Ainsi s'achève la saga de l'ogre vert, débutée en 1995, lorsque Jeffrey Katzenberg et son équipe entamèrent le développement de ce conte de fées déjanté. Quatre longs métrages, dont un couronné de l'Oscar du meilleur film d'animation, deux émissions spéciales (dont une en chantier), une comédie musicale à Broadway, des attractions de parcs à thèmes, une myriade de récompenses... tel est aujourd'hui l'héritage Shrek.

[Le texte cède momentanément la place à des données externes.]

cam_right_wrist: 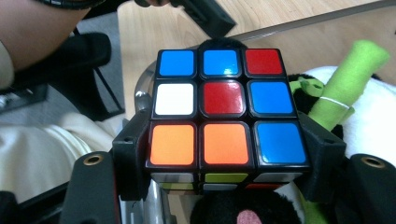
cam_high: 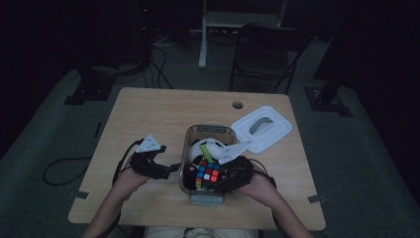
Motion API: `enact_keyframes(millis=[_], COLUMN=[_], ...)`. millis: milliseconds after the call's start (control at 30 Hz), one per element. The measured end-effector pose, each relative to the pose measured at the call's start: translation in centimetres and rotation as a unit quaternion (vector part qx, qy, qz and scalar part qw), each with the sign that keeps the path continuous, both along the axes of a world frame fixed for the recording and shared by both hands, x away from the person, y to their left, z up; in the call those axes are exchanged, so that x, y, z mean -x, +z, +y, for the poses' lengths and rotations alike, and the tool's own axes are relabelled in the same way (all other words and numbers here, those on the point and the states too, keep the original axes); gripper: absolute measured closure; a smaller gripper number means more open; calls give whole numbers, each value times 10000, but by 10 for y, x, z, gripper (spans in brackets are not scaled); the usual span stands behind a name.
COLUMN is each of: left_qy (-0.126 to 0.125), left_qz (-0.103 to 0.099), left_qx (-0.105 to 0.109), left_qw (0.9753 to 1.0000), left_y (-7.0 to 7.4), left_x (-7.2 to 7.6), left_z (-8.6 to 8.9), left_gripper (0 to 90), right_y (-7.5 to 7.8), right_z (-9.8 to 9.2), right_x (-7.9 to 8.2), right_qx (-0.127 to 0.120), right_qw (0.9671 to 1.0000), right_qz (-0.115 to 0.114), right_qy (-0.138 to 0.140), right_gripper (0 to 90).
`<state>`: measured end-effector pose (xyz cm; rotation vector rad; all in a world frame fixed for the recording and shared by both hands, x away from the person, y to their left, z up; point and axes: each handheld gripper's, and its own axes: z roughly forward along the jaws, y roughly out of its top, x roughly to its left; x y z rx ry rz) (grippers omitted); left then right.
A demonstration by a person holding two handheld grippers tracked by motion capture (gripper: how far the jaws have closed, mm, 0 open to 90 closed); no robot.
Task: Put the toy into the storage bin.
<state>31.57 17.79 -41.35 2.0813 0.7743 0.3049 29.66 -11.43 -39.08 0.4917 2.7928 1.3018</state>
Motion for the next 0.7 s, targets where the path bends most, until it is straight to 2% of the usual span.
enact_keyframes(millis=[67, 167, 233, 300, 333, 400, 467, 500, 533, 567, 633, 667, 700], left_qy=[-90, -362, -562, -825, -966, -1266, -1482, -1528, -1646, -1756, -1906, -1976, -2006], left_qz=[-87, -99, -142, -215, -223, -243, -266, -282, -301, -324, -389, -408, -444], left_qx=[39, 282, 393, 500, 529, 584, 559, 562, 559, 546, 484, 475, 459], left_qw=[9999, 9989, 9975, 9951, 9937, 9899, 9870, 9863, 9843, 9824, 9797, 9783, 9776], left_y=[8, 19, 26, 32, 35, 39, 42, 43, 44, 45, 47, 47, 48], left_x=[4, 9, 13, 18, 20, 23, 26, 29, 31, 34, 39, 42, 44], left_z=[-5, -11, -16, -22, -25, -31, -38, -41, -43, -46, -49, -50, -51], left_gripper=[144, 144, 148, 208, 255, 371, 434, 443, 444, 448, 534, 557, 627], right_y=[1, 7, 13, 19, 22, 27, 30, 30, 31, 31, 30, 30, 30], right_z=[-2, -6, -10, -13, -14, -17, -19, -20, -20, -20, -20, -20, -19], right_x=[-1, 0, 2, 4, 5, 6, 5, 6, 6, 7, 10, 10, 10], right_qx=[-84, -248, -362, -476, -523, -602, -661, -677, -686, -665, -591, -544, -530], right_qw=[9999, 9995, 9991, 9986, 9984, 9978, 9973, 9970, 9968, 9970, 9973, 9977, 9978], right_qz=[71, 59, 45, -18, -43, -107, -103, -108, -115, -102, -148, -81, -28], right_qy=[-47, -183, -200, -222, -218, -256, -318, -366, -390, -373, -420, -407, -388], right_gripper=[327, 284, 279, 298, 323, 446, 505, 517, 544, 561, 636, 664, 703])
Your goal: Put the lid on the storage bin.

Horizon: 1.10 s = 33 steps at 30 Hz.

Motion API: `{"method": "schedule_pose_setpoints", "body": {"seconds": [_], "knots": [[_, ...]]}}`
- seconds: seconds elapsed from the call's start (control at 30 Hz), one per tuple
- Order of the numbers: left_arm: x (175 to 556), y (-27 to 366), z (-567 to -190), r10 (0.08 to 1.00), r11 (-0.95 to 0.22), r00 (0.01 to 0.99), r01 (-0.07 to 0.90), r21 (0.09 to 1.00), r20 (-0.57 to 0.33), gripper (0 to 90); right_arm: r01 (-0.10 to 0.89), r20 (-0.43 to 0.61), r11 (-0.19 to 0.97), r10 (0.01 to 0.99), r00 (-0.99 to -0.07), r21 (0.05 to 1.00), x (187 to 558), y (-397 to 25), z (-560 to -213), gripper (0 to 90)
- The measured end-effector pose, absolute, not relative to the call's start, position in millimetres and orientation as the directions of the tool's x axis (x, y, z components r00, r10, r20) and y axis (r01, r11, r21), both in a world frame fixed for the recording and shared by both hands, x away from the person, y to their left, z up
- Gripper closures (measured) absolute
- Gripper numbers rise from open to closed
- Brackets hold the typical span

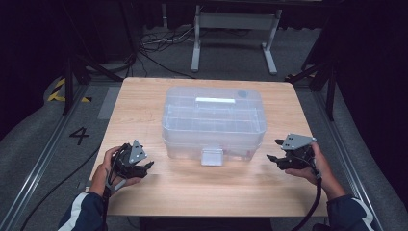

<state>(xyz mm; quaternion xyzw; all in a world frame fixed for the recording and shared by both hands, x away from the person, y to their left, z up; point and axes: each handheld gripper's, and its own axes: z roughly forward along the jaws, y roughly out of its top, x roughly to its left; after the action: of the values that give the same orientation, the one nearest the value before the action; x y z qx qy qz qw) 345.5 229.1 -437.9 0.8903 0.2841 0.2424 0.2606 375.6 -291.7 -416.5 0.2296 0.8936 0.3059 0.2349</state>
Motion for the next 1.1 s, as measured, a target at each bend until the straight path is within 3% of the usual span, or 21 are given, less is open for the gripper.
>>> {"method": "schedule_pose_setpoints", "body": {"seconds": [0.43, 1.1], "knots": [[333.7, 244.6, -446.4, 0.633, -0.706, 0.723, 0.391, 0.591, 0.278, 26.5, 0.329, -0.309, 0.709, 0.61, -0.73, 0.624, 370.6, -309.6, -430.5, 28.2], [323.9, 272.8, -464.4, 0.653, -0.688, 0.723, 0.44, 0.577, 0.227, 24.4, 0.426, -0.226, 0.637, 0.689, -0.689, 0.642, 353.0, -351.5, -463.5, 27.5]]}}
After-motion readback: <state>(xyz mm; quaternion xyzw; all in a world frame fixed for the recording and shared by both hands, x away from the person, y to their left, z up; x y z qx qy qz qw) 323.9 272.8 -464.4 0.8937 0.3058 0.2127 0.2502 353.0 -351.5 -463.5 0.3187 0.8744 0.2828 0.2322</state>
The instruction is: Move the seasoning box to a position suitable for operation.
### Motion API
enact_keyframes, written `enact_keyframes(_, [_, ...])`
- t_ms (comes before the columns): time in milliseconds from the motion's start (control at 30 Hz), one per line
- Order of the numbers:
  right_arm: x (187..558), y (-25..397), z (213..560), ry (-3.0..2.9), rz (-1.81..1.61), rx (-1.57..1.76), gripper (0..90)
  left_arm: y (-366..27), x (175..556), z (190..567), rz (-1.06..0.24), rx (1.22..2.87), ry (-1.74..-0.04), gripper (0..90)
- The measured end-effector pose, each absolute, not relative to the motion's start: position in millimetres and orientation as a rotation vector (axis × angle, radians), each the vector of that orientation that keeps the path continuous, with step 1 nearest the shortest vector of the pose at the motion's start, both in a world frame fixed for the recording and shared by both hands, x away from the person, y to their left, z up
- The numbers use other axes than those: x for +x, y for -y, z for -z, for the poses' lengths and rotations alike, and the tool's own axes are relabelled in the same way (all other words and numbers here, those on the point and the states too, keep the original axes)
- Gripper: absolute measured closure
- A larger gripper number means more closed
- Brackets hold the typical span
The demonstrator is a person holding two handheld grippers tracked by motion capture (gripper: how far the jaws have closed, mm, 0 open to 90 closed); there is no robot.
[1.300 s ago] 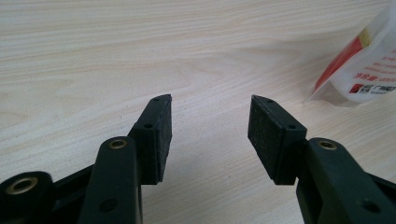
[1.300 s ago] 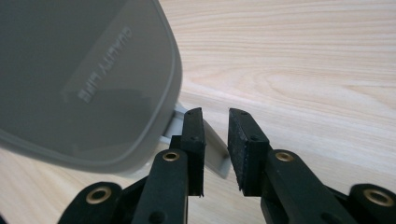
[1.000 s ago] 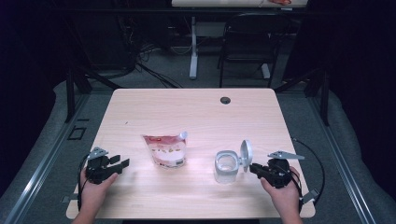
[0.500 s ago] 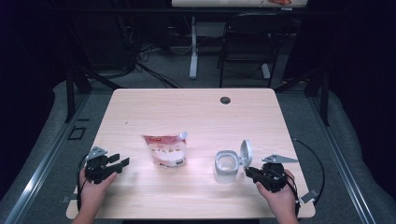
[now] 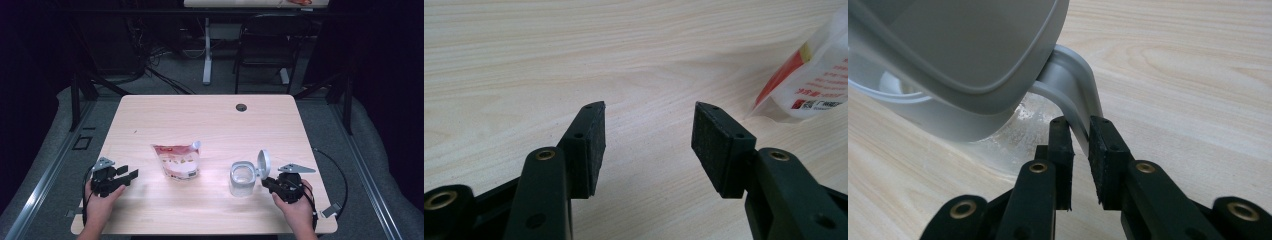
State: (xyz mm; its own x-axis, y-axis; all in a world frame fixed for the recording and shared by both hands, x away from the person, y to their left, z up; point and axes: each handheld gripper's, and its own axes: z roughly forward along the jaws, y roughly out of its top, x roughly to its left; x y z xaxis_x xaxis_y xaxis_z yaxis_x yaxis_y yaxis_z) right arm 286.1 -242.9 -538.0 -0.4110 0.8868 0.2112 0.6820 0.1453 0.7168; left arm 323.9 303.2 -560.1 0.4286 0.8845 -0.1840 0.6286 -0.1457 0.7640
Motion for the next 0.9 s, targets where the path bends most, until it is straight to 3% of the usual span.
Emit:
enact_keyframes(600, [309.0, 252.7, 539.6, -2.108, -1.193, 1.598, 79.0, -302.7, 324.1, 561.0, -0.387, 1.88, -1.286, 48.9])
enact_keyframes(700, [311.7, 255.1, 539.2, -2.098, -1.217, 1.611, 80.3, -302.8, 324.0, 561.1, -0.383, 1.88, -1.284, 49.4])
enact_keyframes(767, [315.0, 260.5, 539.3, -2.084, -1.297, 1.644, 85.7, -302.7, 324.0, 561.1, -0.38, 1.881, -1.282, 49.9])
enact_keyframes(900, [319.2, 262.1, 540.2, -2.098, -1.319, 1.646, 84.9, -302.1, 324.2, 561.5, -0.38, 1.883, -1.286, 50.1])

A la faveur d’un grand retour dans le passé et d’un saut dans une réalité parallèle, Shrek est conduit à s'interroger sur sa destinée et son identité. Il a alors 24h pour sauver une fois de plus le Royaume Fort Fort Lointain, reconquérir Fiona et se montrer digne de son amour… Annoncé comme l’ultime épisode de la série, Shrek 4, il était une fin fait oublier dés les premières minutes un 3e opus plutôt décevant et nous offre un retour aux fondamentaux, à l’ambiance et à l’humour du premier et surtout du deuxième film (souvent considéré comme le meilleur des trois premiers), avec une foule de clins d’œil et des personnages encore plus déjantés. Si Toy Story 3 risque de truster le box office des films d’animation cet été, Shrek 4 a la chance de sortir deux semaines plus tôt (en pleine fête du cinéma en France) et il serait de toutes façons vraiment fort dommage de passer à côté. Mettez également de côté vos préjugés sur Shrek et/ou Dreamworks et laissez vous emporter par la bonne humeur et l’humour ambiants, un très bon moment en perspective que nous vous recommandons !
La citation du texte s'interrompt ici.